* _Material provided_:
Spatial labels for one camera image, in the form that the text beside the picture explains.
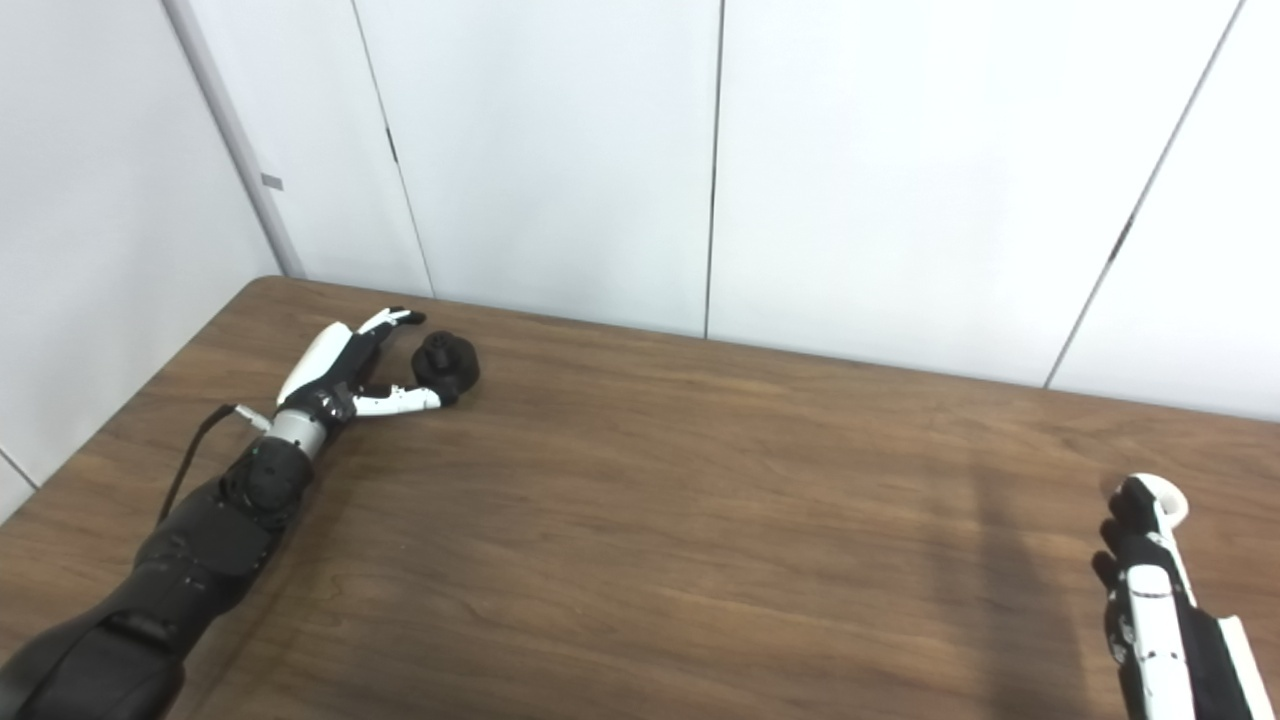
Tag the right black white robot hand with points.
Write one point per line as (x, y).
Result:
(1160, 640)

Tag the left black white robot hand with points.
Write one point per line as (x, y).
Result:
(325, 365)

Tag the round black part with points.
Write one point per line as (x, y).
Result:
(448, 365)

* _Goal of the exercise_: Some lines above hold the word "robot". Copy all of them.

* _Task solution_:
Tag the right black white robot hand with points.
Tag the left black white robot hand with points.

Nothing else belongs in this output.